### Exercise prompt
Your answer should be a single number, the count of lines in the material with the string "self".

### Extracted entries
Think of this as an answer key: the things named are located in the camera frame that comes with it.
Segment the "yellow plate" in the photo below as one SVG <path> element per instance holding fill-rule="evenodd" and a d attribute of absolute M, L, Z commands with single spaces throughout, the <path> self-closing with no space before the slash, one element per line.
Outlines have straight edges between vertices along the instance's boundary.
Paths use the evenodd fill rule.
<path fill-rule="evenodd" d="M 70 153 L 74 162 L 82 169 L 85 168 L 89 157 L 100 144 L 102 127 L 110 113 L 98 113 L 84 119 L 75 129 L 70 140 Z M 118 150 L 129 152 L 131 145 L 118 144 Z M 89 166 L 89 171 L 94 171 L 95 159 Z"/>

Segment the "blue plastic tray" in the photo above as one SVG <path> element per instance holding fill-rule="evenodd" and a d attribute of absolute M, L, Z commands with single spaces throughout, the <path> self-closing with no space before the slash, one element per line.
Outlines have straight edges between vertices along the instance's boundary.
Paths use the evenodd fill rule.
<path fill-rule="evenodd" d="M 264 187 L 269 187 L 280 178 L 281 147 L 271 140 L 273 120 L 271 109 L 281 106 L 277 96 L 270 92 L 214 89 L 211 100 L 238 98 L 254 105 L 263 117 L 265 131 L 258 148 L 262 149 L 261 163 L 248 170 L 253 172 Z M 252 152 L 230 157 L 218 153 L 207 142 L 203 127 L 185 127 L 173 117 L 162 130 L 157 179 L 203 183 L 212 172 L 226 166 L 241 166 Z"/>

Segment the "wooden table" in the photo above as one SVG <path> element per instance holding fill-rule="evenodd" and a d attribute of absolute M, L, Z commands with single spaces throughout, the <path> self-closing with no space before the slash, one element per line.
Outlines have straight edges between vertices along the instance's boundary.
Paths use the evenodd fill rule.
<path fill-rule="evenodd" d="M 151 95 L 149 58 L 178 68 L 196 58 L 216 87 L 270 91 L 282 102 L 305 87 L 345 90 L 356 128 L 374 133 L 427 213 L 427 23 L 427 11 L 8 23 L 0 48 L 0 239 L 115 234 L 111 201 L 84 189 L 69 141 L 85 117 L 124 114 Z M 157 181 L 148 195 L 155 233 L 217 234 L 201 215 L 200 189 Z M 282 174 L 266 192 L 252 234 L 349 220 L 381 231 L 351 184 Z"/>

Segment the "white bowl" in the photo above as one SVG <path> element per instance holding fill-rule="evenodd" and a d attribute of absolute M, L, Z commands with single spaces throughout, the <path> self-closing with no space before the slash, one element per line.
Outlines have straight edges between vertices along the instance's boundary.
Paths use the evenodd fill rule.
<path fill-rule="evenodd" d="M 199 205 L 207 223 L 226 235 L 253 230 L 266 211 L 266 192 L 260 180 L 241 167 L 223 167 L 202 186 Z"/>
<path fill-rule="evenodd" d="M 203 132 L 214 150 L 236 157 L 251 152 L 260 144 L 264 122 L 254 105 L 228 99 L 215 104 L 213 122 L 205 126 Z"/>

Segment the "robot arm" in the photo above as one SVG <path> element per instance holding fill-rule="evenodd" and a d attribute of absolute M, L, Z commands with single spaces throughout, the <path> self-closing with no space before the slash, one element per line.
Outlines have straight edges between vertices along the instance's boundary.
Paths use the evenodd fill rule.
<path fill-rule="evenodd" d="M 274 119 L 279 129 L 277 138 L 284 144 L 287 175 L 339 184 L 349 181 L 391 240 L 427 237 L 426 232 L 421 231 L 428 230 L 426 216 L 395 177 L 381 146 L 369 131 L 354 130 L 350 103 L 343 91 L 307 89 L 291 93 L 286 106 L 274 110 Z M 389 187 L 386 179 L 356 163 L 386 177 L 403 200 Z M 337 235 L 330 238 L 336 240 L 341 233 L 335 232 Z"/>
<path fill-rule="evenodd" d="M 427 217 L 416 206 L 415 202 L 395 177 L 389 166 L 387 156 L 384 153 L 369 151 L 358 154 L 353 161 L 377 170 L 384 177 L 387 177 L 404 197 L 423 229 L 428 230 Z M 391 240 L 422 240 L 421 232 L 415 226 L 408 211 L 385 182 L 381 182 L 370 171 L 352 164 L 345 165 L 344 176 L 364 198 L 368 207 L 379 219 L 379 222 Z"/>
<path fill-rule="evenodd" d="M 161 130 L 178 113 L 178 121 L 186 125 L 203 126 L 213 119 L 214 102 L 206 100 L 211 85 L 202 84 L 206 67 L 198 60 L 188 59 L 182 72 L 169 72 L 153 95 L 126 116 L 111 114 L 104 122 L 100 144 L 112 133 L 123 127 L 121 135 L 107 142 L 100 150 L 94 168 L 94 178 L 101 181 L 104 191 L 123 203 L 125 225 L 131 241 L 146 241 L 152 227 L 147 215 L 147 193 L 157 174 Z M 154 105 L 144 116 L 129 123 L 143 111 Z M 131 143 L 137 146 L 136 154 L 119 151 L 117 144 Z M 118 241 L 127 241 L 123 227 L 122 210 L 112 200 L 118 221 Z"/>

### Response to the exercise
5